La question de savoir s’il est pour ou contre l’intervention militaire des puissances occidentales, M. Essebsi a répondu en bon diplomate qu’il est: «Nous soutenons la légalité internationale. La Ligue arabe en a fait autant.»
«Aucun État arabe n’a bougé»
Avant d’expliquer le revirement de la Ligue arabe: «L’actuel secrétaire de la Ligue Arabe [Amr Moussa] est candidat aux prochaines élections présidentielles en Égypte, il ne faut pas l’oublier», a-t-il dit. Et d’ajouter: «Si le monde était bien fait, ces opérations en Libye auraient dû être conduites par la Ligue arabe. Regardez, aucun État arabe n’a bougé.»

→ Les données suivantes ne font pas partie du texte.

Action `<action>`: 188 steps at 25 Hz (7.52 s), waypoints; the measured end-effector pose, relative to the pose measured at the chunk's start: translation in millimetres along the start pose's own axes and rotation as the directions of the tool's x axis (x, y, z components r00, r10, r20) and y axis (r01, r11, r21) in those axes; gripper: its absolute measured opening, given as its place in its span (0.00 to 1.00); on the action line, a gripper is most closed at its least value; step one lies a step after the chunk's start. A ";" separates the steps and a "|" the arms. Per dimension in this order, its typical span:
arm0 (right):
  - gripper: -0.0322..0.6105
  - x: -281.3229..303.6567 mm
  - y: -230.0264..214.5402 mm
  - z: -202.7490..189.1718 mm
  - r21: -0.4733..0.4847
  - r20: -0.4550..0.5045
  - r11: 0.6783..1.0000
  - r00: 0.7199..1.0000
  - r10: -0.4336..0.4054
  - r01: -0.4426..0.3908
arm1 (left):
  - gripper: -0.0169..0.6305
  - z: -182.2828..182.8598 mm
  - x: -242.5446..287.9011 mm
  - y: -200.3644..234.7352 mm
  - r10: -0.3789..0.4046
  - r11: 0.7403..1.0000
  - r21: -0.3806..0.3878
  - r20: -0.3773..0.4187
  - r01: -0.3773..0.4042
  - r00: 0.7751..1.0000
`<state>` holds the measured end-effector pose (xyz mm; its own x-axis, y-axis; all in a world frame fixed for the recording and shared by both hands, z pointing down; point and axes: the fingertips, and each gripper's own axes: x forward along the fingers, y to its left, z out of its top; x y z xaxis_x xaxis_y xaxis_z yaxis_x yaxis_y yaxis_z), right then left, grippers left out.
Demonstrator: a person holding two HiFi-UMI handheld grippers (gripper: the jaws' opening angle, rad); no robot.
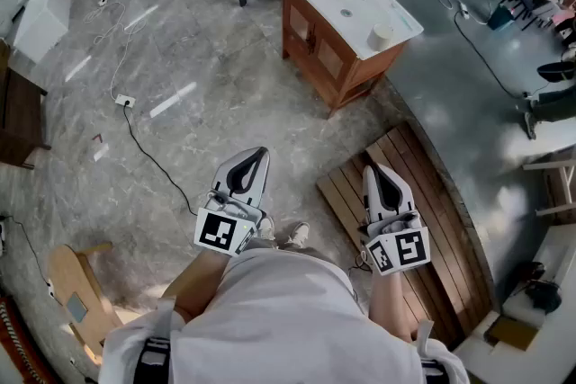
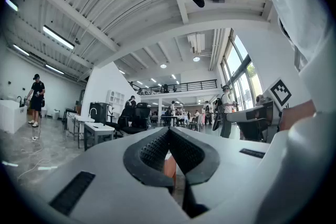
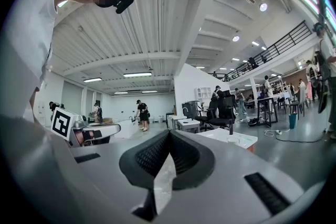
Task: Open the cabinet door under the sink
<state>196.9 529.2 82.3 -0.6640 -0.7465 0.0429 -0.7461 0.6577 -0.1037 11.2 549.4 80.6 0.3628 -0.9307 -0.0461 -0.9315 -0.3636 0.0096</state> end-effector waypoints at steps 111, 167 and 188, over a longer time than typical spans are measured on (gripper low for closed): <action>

Pour expliquer la non-implication de la Tunisie dans les interventions militaire en Libye, M. Essebsi a dit: «Attention, pour nous la Libye ce n’est pas l’étranger, c’est une affaire intérieure. Les mêmes familles vivent des deux côtés de la frontière. Presque chaque ville de Tunisie possède son quartier tripolitain. Nous avons reçu plus de 160.000 réfugiés en quelques semaines. Nous n’avons pas crié à l’invasion. Nous leur avons porté secours dans la limite de nos moyens. Les habitants des régions frontalières les ont reçus chez eux. On ne nous a pas signalé de mécontentement local.»
«Les héros sont fatigués»
Le Premier ministre a profité de l’occasion pour passer à l’attaque: «Vous, en France, quand dans un moment de crise, 5.000 Tunisiens débarquent à Lampedusa, très, très loin de votre territoire, vous y voyez un cataclysme. Marine le Pen court à Lampedusa. Il vaut mieux rester calme. Ce sont des drames humains accidentels qui ne tirent pas à conséquence irrémédiable. On fait avec. Vous réalisez: 160.000 immigrés survenant soudainement chez nous, toute proportion gardée, c’est l’équivalent d’un million d’immigrés en France en quelques jours. Je n’ose même pas imaginer la panique. Je ne donne de leçon à personne mais je crois que la démocratie consiste justement à régler sans heurt les problèmes qui surgissent naturellement dans une société. A propos de cette vague d’immigration, j’ai entendu des voix nous féliciter, ‘‘Vous êtes des héros’’, m’a-t-on dit. J’ai répondu, merci mais les héros sont fatigués, tout cela coûte cher et nous sommes un petit pays en difficulté économique. Aidez nous un peu en attendant que la Libye entre dans une ère de stabilité.»
«Il ne faut pas insulter l’avenir»
Comment les choses devraient évoluer dans le pays voisin? «Je suis un disciple de Bourguiba. Il disait souvent: ‘‘il ne faut pas insulter l’avenir’’. Ce que je retiens de la crise libyenne et ce qui m’accable, ce sont les massacres. Un gouvernement, une armée tire sur son peuple comme on ne le ferait pas contre un peuple ennemi. Nul n’a plus le droit de tuer son peuple. Cela doit cesser. Il faut une solution claire et nette. Un État, un gouvernement, l’ordre public.»